Сесил в качестве журналиста занимался преимущественно тем, что кого–то разоблачал и выводил на чистую воду. Сейчас уже невозможно разобраться, какая доля справедливости присутствовала в его разоблачениях. В гражданском мужестве ему не откажешь, потому что задирал он людей весьма влиятельных; однажды ему даже грозило тюремное заключение за диффамацию. Но черты беспокойного демагога у него тоже были. Гилберт брата обожал, видел в нем правдолюбца, почти мученика, и после смерти Сесила во французском госпитале такое отношение естественным образом усилилось.
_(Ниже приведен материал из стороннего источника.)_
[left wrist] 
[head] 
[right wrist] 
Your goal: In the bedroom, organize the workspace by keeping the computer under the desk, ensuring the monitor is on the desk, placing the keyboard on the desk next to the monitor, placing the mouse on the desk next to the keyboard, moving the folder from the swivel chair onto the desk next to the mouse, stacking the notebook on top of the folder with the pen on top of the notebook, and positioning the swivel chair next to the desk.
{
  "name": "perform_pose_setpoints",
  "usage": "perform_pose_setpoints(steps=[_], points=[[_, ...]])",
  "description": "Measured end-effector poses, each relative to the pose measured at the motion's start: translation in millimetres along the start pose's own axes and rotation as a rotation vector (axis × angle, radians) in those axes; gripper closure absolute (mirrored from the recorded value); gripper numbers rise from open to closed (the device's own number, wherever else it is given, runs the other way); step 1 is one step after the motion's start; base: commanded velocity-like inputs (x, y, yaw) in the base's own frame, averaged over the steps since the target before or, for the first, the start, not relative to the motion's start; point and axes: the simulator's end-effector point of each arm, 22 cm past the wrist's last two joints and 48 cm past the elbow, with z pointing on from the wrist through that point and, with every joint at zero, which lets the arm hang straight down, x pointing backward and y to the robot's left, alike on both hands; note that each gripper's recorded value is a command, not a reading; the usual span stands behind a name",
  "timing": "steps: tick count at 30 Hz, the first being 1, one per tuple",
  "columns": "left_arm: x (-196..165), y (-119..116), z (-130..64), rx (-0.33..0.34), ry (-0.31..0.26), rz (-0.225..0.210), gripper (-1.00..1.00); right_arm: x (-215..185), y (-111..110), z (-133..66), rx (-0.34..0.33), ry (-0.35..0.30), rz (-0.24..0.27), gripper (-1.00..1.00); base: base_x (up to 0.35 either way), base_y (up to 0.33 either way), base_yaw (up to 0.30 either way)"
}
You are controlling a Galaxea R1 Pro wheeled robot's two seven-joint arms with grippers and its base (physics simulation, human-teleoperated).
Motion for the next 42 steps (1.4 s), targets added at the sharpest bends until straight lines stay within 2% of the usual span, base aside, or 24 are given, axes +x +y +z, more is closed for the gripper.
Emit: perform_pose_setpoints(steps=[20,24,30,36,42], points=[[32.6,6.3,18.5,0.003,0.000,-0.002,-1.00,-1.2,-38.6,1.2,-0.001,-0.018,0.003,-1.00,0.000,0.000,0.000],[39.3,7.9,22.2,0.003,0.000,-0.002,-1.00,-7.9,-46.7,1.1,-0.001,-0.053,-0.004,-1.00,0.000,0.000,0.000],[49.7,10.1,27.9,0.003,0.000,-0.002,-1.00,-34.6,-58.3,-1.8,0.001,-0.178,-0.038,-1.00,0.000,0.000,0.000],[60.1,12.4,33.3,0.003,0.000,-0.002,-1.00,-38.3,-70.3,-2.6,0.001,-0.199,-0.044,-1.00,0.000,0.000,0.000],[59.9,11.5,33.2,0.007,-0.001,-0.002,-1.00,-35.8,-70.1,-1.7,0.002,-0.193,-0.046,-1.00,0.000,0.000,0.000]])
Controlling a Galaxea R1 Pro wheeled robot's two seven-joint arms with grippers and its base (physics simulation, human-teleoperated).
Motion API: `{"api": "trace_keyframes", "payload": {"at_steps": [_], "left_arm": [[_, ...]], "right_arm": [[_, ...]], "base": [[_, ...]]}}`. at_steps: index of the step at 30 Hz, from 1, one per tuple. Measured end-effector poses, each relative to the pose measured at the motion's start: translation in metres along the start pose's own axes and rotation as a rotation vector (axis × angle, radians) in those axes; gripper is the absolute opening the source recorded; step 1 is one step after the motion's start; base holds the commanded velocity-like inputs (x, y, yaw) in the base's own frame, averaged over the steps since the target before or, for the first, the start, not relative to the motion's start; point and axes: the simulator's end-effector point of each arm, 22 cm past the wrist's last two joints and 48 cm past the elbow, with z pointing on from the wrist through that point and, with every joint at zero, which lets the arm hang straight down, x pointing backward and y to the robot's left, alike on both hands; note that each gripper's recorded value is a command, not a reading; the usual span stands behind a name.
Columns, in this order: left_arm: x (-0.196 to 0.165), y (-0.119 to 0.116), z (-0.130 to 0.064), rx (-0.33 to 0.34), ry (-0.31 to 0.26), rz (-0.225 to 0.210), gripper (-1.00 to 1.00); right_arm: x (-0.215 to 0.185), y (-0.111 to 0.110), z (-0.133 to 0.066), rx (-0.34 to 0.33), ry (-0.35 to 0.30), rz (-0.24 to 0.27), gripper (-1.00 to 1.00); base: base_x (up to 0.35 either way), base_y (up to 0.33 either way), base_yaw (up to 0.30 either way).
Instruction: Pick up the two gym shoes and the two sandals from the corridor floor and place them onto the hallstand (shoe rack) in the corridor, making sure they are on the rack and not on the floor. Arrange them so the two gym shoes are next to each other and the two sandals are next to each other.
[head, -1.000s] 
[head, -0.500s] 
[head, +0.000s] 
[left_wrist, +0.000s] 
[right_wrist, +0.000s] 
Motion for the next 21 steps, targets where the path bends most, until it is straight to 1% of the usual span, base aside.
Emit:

Его влиянием порождены кое–какие пассажи, отмеченные несвойственной Честертону агрессивностью тона.
Беллок был блестящий стилист и, по свидетельству современников, еще более блестящий собеседник, виртуоз спора; в нем было что–то от дуэлянта. С очень широкими, хотя не всегда надежными познаниями в области истории, а также социологии и отчасти политической экономии, он соединял большую самоуверенность. Его суждения о европейском Средневековье и Великой французской революции, которые он любил, и об английском шестнадцатом столетии, которое он не любил, отличались крайней решительностью. Кое–что в своем собственном времени он сумел увидеть очень точно, например, подъем монополий и связанное с этим перерождение всего состава западного образа жизни. Его книгу «Государство рабов» даже теперь можно читать как пророчество. Именно он приучил думать о таких материях Честертона. В актуальной полемике они выступали бок о бок, нападая на монополии, на мир чиновников и экспертов, отстаивая патриархальный идеал мелкой крестьянской собственности; современники могли воспринимать их чуть ли не как двойников. Бернард Шоу, непрерывно с ними споривший, придумал для них прозвище Честербеллок, широко вошедшее в обиход. Сам Честертон с большим удовольствием говорит в «Автобиографии» о Честербеллоке как о чудище с четырьмя ногами и двумя лицами, явившемся на свет из плохонького кафе в Сохо. Помимо убеждений, их связывало схожее, несколько риторическое чувство стиля; но их души не были похожи. Достаточно вспомнить, что лучшие стихи Беллока — это очень злое пересмеивание и вышучивание назидательной детской поэзии, своего рода черный юмор для детей, чтобы увидеть пропасть, отделявшую его от Честертона, которому мысль о детстве внушала совсем иные строки. Честертон был не то чтобы добродушнее, с этим не так просто: под покровом честертоновского добродушия скрываются разные вещи; но где–то в глубине его личности были неистощимые запасы такой радости, перед лицом которой колючие и кусачие выпады просто мелки.